Siempre va a dolerme, amor, la eterna, eternísima,
paradoja de Zenón jugando con la mente y las matemáticas humanas, que hemos de
componer y descomponer en el rito de las corporalidades creyendo que se
fusionan.
Amor, esto que creemos no es más que la ebriedad
de los sentidos cruzada por un extraño hilo invisible, ideas como huevos
universales se quiebran y generan constelaciones significativas, porque -amor- cada
astro, cada conjunto de astros, cada virtualidad de las uniones es eso: Una
virtualidad.
Es más, la virtualidad no construye otra cosa que
probabilidades.
¿Será también que posibilidades?
¿Será que, en los horizontes creados por estas
rectas virtuales (estos invisibles hilos) nazcan totalidades lo suficientemente
complejas como para que las categorías se vuelvan orgánicas, abandonen el mundo
de las ideas, y puedan (puedas) -efectivamente- ser (en mí/conmigo/para mí/sin
mí/a pesar de mí), y que -en ese ser virtualmente creado- emerja el territorio
(im)posible antes que un mero pool de variables cortándome dolorosamente como
un cuchillo?
Siempre va a dolerme, entonces, la inevitable
fracción -múltiple, infinita- de dos cuerpos rozándose.
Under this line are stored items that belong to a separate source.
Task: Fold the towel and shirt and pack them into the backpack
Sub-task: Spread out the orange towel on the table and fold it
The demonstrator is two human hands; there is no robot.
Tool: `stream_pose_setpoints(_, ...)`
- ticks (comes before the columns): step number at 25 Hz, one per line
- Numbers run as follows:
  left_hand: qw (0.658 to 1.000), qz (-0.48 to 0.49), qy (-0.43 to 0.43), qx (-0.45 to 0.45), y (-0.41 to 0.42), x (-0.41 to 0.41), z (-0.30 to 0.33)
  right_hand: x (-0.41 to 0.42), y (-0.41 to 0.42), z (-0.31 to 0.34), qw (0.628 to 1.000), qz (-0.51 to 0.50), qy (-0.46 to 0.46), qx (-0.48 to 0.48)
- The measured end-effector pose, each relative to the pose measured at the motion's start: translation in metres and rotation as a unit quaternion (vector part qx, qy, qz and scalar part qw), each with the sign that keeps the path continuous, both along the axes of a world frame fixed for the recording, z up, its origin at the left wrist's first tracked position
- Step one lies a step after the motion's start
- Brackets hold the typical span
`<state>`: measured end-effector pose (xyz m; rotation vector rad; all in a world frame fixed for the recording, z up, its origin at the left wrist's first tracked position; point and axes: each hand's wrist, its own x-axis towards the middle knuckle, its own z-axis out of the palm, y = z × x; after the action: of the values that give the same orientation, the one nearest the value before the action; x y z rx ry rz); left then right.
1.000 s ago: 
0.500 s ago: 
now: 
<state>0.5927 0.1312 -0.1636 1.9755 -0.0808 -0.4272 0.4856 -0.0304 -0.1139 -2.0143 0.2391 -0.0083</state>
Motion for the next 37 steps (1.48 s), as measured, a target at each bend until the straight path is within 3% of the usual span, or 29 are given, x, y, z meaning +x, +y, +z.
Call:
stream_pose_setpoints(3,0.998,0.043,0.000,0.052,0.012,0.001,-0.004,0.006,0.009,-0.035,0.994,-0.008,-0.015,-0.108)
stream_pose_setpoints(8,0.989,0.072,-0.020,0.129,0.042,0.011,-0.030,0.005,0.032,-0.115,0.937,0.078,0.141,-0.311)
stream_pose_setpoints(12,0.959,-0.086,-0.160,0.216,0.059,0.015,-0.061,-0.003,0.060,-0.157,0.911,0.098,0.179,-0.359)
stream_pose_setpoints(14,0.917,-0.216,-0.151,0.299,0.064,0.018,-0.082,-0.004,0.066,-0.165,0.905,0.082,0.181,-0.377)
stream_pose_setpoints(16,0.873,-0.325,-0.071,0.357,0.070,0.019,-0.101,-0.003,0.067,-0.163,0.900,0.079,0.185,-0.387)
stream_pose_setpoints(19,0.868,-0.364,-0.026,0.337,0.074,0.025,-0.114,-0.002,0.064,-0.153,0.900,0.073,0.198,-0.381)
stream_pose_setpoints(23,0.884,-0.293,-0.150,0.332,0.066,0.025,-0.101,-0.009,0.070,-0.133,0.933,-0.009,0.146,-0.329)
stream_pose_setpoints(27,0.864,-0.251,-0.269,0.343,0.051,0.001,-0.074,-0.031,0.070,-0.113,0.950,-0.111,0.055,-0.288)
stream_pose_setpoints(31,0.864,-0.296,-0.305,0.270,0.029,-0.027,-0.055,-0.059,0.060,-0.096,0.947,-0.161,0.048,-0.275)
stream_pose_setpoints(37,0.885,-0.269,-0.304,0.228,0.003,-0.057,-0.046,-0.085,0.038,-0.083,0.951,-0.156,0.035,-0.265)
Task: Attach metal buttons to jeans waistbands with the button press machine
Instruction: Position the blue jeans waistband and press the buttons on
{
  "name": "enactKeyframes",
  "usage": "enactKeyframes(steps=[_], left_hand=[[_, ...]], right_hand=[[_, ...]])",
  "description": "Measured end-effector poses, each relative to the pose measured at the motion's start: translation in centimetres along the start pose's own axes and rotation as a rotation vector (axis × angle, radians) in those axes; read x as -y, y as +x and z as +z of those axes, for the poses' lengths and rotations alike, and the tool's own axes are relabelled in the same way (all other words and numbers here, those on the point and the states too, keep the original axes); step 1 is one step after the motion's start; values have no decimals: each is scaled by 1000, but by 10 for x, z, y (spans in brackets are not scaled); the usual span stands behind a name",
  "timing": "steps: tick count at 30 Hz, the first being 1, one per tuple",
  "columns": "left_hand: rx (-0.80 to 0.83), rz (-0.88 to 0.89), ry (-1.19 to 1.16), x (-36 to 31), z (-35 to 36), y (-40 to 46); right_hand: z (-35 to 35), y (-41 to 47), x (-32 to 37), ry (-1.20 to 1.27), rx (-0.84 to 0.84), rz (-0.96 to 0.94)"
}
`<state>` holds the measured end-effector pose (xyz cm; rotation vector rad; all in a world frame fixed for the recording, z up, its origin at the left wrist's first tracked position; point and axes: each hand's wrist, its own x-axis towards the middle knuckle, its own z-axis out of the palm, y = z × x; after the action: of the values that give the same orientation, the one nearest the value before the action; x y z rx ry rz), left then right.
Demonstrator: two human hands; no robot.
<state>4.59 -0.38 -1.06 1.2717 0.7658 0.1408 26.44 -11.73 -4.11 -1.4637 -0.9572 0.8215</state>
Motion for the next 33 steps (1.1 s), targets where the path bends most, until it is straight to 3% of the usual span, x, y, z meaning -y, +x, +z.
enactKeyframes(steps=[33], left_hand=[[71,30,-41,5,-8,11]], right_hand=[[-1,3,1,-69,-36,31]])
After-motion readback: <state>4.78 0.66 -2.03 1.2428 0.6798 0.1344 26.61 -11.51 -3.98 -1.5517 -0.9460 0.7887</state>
Jamás en mí, siempre en
sí y para sí, el ser que se urde en tus tejidos.
Ni la mordida, ni la mordaza podrán desgarrar la
única verdad, el único dios: infinitos grados -crecientes- de separación romperán cualquier clase de ilusión, como martillos cayendo en el pavimento, en tanto nos hundimos en este, el misterio de la carne.